● **Brief**: All lines holding the word "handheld" should be located in the records and copied.

····················

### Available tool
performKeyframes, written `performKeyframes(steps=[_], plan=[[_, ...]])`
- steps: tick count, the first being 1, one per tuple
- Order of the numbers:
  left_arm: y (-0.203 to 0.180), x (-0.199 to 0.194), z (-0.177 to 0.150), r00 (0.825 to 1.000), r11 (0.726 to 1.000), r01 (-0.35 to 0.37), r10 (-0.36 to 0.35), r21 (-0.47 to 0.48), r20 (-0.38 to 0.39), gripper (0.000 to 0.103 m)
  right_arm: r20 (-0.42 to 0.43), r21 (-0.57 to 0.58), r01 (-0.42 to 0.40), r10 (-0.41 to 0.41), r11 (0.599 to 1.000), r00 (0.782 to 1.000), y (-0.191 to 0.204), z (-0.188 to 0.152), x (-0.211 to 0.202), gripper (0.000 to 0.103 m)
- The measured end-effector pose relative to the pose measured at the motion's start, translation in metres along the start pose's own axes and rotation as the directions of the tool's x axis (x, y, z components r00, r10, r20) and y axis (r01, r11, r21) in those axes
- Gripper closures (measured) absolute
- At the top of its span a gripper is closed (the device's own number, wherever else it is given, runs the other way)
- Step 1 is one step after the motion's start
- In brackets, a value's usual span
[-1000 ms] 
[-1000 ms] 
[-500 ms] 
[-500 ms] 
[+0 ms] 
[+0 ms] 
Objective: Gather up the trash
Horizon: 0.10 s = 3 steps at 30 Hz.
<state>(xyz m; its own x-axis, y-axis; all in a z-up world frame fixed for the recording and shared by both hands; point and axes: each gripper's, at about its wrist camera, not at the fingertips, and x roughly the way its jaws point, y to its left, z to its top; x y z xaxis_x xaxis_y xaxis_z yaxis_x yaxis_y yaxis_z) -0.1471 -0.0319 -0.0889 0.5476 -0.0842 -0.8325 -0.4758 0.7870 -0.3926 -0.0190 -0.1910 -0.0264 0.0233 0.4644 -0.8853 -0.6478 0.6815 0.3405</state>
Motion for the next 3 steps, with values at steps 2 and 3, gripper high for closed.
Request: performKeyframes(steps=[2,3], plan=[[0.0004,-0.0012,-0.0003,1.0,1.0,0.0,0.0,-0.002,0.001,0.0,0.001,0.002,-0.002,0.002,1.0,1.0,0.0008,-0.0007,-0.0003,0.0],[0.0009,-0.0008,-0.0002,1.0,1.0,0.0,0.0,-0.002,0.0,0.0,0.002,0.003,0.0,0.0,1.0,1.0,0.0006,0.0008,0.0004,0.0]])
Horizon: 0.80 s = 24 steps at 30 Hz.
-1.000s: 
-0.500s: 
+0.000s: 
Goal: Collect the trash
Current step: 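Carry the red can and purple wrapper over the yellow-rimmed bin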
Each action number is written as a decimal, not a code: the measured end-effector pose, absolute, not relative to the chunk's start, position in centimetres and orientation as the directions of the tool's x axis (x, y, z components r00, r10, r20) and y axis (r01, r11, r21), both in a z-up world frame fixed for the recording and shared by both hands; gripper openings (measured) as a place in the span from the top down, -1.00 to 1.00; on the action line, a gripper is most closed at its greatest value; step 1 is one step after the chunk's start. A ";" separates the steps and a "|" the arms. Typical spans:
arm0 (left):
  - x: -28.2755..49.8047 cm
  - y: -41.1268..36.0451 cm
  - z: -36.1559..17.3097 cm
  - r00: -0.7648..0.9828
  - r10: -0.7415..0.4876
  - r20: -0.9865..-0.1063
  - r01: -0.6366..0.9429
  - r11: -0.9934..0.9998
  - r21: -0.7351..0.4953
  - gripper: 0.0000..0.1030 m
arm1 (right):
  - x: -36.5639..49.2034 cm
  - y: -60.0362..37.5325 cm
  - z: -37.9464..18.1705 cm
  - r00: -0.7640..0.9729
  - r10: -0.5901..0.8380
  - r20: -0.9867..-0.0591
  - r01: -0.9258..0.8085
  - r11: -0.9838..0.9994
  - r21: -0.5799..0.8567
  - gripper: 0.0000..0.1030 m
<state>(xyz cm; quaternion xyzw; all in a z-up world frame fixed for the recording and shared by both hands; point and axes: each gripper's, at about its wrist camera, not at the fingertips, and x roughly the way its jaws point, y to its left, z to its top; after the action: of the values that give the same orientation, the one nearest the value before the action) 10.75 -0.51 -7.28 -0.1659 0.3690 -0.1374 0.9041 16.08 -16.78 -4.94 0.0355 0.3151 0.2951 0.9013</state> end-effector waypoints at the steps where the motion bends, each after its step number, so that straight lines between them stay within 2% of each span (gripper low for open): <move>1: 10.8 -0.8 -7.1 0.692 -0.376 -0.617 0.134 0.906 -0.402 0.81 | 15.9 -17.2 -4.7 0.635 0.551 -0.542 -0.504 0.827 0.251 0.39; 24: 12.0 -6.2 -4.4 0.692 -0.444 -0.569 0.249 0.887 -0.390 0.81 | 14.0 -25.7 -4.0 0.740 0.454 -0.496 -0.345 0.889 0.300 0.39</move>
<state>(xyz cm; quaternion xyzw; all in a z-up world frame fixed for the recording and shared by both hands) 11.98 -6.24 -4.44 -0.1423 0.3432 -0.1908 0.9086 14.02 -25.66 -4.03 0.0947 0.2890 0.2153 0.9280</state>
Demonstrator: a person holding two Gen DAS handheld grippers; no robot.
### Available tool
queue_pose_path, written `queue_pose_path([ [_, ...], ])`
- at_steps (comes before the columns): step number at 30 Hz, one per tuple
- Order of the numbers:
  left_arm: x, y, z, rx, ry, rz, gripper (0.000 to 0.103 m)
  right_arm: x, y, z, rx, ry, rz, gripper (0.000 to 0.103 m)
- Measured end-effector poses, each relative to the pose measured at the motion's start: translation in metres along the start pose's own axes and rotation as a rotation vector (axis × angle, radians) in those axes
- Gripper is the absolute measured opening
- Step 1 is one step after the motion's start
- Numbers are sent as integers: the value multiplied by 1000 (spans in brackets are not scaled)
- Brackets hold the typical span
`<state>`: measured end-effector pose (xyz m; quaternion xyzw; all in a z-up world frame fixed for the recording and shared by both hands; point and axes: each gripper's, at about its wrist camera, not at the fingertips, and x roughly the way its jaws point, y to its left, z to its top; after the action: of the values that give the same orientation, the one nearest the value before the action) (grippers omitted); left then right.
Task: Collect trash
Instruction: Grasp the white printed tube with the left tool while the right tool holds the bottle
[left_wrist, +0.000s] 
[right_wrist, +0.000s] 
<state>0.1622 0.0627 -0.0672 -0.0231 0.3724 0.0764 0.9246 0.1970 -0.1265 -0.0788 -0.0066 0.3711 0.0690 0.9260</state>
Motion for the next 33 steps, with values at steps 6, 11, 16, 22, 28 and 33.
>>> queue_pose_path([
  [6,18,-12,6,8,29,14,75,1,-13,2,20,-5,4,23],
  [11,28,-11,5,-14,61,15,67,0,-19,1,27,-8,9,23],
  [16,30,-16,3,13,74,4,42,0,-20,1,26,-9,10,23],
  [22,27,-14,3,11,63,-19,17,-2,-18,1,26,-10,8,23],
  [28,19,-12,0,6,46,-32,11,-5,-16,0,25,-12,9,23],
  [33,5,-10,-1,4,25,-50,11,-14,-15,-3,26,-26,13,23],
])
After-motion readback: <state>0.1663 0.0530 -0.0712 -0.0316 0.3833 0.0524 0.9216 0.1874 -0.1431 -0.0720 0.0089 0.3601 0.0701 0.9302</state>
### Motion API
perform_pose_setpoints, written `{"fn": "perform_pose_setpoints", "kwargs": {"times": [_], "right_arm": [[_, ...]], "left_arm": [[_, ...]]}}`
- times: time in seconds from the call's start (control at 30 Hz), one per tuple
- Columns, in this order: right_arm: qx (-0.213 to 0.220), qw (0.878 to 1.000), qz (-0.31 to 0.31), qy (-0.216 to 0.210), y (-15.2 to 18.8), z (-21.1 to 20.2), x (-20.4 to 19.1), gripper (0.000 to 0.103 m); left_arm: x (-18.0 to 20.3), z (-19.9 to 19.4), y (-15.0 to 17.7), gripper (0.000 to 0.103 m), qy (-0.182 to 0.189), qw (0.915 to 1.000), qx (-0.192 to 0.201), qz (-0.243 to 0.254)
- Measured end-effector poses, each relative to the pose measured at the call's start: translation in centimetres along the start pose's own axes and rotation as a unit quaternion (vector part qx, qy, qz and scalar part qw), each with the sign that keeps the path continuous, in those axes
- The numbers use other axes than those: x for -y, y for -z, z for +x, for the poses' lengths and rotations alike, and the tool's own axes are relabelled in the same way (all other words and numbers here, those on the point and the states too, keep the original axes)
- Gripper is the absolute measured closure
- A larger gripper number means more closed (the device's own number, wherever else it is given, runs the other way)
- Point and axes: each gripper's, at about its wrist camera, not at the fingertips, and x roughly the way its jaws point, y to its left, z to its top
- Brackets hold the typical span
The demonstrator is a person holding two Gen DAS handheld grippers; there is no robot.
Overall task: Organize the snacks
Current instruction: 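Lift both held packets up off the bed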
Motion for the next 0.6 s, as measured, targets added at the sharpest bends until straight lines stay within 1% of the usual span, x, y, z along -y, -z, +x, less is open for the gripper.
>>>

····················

● **Response to this exercise**:
Demonstrator: a person holding two Gen DAS handheld grippers; no robot.
The demonstrator is a person holding two Gen DAS handheld grippers; there is no robot.

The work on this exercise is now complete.